*** Data shown ***

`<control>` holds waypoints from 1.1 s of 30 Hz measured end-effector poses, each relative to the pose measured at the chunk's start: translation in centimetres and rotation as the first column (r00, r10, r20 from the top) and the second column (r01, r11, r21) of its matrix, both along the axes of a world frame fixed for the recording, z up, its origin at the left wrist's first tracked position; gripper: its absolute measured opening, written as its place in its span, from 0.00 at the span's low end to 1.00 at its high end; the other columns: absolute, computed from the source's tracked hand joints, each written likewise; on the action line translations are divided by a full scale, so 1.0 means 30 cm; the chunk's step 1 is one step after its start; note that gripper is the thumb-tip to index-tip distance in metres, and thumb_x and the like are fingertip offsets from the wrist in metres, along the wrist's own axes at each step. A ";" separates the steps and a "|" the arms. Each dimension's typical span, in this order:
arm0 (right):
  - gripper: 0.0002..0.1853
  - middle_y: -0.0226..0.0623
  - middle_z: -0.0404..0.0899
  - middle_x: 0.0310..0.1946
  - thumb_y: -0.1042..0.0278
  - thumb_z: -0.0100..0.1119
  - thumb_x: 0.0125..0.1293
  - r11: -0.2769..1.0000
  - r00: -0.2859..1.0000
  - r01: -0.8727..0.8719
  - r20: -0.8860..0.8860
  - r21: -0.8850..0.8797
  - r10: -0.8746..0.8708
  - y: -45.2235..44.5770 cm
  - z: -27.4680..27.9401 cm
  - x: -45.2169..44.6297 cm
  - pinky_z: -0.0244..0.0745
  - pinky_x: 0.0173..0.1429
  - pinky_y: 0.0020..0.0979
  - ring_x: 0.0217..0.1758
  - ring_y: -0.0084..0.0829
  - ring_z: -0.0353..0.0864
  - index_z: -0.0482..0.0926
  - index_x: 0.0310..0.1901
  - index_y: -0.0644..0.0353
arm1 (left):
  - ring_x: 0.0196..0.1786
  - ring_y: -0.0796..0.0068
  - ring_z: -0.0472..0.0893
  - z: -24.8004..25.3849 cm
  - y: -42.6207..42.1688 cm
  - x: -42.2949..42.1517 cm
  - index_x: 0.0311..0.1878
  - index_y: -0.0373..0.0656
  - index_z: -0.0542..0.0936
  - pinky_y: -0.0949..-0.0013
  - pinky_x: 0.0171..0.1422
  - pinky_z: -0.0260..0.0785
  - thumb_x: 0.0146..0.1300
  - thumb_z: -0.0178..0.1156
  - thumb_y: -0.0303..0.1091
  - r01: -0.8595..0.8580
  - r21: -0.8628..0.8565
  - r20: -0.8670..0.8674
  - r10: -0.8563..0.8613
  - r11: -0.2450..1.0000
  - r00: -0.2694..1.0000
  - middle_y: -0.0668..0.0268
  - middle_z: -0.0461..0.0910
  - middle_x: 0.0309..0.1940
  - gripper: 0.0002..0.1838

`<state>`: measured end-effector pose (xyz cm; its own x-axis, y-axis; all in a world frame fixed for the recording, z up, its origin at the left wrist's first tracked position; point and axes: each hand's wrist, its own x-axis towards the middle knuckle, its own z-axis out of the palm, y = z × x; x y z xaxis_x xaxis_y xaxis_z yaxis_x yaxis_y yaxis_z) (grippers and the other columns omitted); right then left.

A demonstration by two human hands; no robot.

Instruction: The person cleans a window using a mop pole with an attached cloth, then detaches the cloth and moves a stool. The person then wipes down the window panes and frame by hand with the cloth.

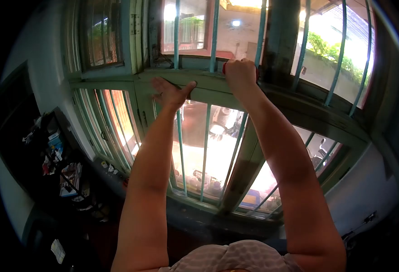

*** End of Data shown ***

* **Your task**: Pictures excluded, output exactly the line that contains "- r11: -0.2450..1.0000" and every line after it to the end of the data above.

* **Task response**:
  - r11: -0.2450..1.0000
  - r00: -0.2694..1.0000
  - middle_y: -0.0668..0.0268
  - middle_z: -0.0461..0.0910
  - middle_x: 0.0309..0.1940
  - gripper: 0.0002..0.1838

`<state>`: measured end-effector pose (xyz cm; its own x-axis, y-axis; all in a world frame fixed for the recording, z up, its origin at the left wrist's first tracked position; point and axes: each hand's wrist, its own x-axis towards the middle knuckle, its own z-axis out of the palm, y = z × x; x y z xaxis_x xaxis_y xaxis_z yaxis_x yaxis_y yaxis_z) (grippers and the other columns omitted); right then left.

A demonstration by two human hands; no robot.

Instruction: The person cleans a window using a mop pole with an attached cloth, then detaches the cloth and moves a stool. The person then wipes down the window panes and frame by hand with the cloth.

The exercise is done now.